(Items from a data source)
Content starts
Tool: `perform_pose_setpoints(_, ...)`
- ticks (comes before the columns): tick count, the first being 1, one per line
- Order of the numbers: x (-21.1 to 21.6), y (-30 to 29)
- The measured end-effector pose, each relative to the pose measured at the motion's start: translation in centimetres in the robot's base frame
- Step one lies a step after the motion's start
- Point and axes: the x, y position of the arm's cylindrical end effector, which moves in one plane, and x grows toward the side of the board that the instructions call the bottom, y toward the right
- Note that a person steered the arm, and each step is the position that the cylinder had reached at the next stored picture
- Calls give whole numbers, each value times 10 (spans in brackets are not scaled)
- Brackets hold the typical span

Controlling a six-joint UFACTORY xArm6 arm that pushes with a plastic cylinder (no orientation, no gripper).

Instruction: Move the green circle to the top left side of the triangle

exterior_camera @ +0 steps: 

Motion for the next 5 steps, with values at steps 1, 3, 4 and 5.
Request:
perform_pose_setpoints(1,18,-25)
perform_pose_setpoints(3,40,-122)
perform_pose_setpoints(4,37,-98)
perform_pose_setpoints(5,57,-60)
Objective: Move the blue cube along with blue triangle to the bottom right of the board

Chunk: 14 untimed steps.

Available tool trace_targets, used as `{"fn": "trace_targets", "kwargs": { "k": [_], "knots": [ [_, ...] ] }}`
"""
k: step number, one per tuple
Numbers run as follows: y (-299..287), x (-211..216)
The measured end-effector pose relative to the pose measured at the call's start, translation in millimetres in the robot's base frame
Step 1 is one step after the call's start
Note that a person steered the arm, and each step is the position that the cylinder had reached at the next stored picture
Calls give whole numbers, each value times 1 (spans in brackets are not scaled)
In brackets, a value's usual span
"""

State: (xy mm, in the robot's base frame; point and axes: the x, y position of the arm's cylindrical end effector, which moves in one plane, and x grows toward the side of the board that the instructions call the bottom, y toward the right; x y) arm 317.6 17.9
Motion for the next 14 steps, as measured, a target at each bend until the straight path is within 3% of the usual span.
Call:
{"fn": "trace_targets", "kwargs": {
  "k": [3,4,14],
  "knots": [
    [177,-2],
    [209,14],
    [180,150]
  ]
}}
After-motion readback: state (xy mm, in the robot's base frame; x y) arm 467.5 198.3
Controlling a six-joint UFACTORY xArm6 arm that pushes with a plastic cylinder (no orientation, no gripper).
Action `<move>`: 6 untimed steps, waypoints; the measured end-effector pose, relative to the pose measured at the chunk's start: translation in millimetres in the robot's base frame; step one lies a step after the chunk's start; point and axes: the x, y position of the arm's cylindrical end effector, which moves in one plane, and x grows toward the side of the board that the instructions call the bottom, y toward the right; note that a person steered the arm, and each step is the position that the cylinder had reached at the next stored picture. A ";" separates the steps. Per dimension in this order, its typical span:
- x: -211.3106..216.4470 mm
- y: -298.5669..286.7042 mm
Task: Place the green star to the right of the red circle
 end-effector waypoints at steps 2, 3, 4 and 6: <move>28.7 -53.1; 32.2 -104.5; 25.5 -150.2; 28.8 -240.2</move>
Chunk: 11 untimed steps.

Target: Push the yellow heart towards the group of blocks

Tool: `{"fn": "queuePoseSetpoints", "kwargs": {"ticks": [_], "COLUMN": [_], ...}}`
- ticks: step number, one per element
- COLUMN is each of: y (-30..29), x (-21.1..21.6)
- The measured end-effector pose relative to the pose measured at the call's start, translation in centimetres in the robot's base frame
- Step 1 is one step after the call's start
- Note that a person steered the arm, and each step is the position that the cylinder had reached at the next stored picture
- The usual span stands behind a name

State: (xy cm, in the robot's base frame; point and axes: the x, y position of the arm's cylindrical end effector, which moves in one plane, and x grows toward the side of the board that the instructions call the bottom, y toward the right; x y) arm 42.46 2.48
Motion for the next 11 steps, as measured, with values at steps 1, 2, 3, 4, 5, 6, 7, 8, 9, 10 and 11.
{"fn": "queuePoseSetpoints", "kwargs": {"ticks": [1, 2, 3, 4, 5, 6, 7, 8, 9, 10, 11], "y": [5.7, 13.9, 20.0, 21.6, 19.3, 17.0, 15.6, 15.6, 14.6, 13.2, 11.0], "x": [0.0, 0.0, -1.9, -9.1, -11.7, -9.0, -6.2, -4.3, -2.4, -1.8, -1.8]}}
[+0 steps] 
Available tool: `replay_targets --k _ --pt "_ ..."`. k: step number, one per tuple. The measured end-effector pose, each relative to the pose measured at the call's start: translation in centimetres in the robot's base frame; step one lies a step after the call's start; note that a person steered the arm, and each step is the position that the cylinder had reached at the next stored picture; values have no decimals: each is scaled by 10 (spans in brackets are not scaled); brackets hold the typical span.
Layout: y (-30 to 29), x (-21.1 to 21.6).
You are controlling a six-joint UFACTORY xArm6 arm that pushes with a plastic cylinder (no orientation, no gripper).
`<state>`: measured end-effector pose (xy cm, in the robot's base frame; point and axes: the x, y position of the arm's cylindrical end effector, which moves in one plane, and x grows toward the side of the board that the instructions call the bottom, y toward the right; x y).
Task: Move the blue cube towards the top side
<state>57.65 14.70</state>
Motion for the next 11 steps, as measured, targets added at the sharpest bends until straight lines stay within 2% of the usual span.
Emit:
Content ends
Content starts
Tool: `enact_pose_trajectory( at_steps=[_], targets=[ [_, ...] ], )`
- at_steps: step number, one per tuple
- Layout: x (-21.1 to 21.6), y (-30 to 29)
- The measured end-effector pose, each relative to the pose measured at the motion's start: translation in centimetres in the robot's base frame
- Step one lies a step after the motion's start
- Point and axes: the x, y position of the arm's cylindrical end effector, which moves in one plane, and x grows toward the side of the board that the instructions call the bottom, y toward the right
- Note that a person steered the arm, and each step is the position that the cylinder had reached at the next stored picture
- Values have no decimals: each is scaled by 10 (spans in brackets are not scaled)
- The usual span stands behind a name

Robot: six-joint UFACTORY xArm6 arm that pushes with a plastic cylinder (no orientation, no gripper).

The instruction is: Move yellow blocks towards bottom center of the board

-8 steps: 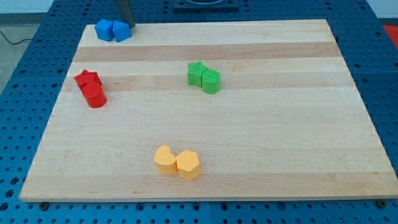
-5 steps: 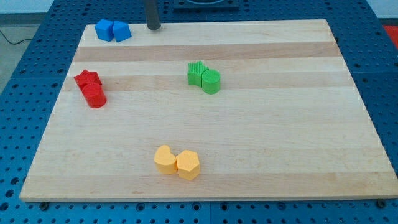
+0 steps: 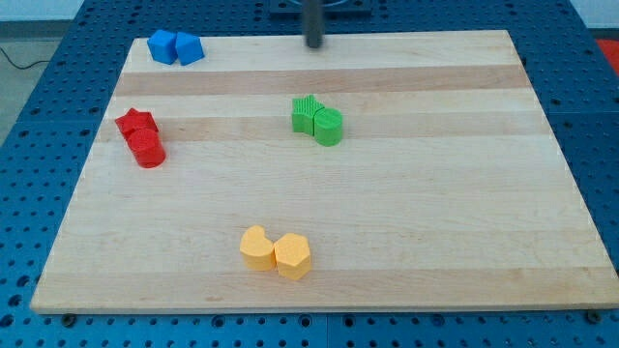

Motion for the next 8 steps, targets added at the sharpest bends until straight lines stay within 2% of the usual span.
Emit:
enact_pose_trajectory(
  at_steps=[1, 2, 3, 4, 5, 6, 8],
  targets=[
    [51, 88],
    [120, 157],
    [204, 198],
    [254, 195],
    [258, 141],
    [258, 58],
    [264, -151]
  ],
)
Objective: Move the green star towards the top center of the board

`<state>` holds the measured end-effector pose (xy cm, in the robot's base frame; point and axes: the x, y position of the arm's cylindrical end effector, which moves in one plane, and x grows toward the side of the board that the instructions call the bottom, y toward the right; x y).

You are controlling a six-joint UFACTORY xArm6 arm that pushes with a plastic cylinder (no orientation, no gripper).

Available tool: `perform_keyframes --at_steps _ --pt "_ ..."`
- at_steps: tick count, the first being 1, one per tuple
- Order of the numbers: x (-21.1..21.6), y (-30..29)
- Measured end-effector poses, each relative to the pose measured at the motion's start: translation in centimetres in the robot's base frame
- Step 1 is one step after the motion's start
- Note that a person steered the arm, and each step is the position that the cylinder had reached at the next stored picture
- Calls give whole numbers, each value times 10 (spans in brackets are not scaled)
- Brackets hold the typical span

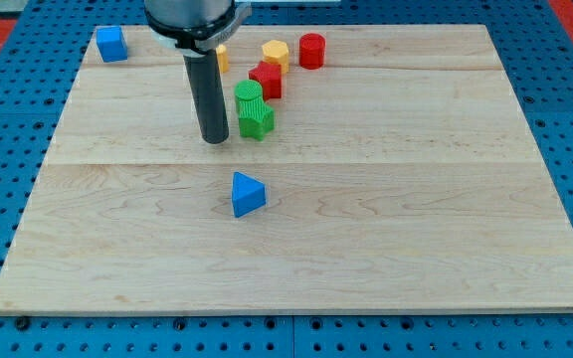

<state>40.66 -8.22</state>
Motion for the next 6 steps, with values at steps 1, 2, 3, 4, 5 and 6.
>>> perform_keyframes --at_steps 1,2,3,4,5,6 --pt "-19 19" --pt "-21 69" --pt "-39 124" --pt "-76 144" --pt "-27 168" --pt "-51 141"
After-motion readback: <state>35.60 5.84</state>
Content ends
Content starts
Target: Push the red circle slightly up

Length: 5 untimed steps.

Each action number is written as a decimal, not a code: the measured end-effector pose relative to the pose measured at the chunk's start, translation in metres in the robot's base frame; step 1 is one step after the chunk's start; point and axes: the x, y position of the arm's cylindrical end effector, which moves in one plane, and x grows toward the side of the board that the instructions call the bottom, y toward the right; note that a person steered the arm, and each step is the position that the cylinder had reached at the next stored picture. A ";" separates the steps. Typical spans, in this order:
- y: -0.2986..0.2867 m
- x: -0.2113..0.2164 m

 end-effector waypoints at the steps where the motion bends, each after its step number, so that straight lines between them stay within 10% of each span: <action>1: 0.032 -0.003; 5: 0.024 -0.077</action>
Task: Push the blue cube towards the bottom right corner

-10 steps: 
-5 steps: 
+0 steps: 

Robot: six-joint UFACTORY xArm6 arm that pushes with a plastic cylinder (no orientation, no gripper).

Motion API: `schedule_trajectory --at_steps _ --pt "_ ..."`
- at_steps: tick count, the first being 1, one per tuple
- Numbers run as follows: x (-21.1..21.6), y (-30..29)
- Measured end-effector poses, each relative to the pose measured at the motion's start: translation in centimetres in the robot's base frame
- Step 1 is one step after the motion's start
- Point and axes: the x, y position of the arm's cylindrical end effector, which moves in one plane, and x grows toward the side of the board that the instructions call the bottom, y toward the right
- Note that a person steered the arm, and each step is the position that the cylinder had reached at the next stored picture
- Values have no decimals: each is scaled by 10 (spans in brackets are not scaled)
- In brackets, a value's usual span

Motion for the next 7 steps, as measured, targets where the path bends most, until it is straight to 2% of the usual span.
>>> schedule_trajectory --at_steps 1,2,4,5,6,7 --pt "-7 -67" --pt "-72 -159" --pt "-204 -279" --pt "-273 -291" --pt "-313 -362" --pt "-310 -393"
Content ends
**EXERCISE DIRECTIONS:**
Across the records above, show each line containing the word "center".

**RESPONSE TO THE EXERCISE:**
The instruction is: Move yellow blocks towards bottom center of the board
Objective: Move the green star towards the top center of the board

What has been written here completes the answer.